#### [EXERCISE GOAL]
The data below should be restated word for word, pictures omitted.
++++ THE DATA ++++
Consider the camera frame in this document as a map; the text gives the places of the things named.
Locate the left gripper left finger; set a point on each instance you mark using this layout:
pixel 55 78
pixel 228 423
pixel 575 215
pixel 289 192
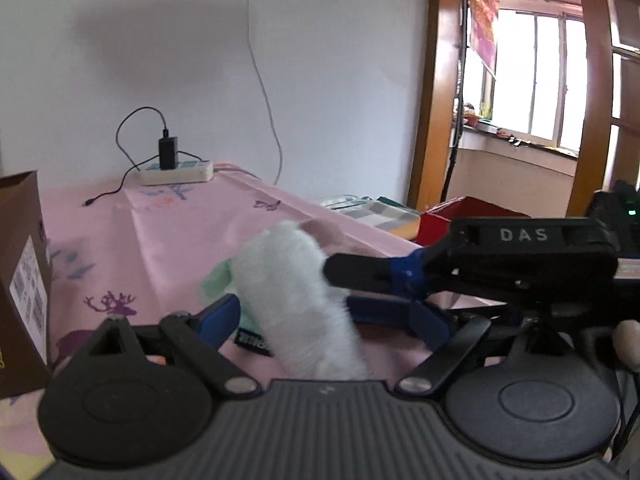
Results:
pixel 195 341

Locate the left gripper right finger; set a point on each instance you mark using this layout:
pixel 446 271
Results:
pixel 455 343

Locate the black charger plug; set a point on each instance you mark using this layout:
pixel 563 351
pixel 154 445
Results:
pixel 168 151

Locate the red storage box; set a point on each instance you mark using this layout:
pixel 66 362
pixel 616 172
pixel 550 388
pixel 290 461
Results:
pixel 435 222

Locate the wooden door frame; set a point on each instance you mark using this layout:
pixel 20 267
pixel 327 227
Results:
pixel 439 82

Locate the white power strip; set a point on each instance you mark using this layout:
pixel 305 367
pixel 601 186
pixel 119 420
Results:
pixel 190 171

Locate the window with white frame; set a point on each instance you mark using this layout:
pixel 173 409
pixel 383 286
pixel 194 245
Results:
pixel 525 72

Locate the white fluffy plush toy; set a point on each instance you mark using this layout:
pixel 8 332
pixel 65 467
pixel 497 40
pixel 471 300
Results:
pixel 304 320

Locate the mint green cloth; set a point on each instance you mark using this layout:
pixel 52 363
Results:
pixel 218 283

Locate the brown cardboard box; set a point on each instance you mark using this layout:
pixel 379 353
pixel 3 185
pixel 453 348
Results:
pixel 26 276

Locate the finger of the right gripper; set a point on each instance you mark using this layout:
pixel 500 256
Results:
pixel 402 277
++++
#### [RESULT OF THIS EXERCISE]
Consider the camera frame in this document as a map; the text gives the places of the things named.
Locate the left gripper left finger; set a point on each instance you mark using this layout:
pixel 55 78
pixel 228 423
pixel 575 215
pixel 289 192
Results:
pixel 195 341

Locate the left gripper right finger; set a point on each instance you mark using this layout:
pixel 446 271
Results:
pixel 455 343

Locate the black charger plug; set a point on each instance you mark using this layout:
pixel 563 351
pixel 154 445
Results:
pixel 168 151

Locate the red storage box; set a point on each instance you mark using this layout:
pixel 66 362
pixel 616 172
pixel 550 388
pixel 290 461
Results:
pixel 435 222

Locate the wooden door frame; set a point on each instance you mark using this layout:
pixel 20 267
pixel 327 227
Results:
pixel 439 82

Locate the white power strip; set a point on each instance you mark using this layout:
pixel 305 367
pixel 601 186
pixel 119 420
Results:
pixel 190 171

Locate the window with white frame; set a point on each instance you mark using this layout:
pixel 173 409
pixel 383 286
pixel 194 245
Results:
pixel 525 72

Locate the white fluffy plush toy; set a point on each instance you mark using this layout:
pixel 8 332
pixel 65 467
pixel 497 40
pixel 471 300
Results:
pixel 304 320

Locate the mint green cloth; set a point on each instance you mark using this layout:
pixel 52 363
Results:
pixel 218 283

Locate the brown cardboard box; set a point on each instance you mark using this layout:
pixel 379 353
pixel 3 185
pixel 453 348
Results:
pixel 26 276

Locate the finger of the right gripper; set a point on each instance you mark using this layout:
pixel 500 256
Results:
pixel 402 277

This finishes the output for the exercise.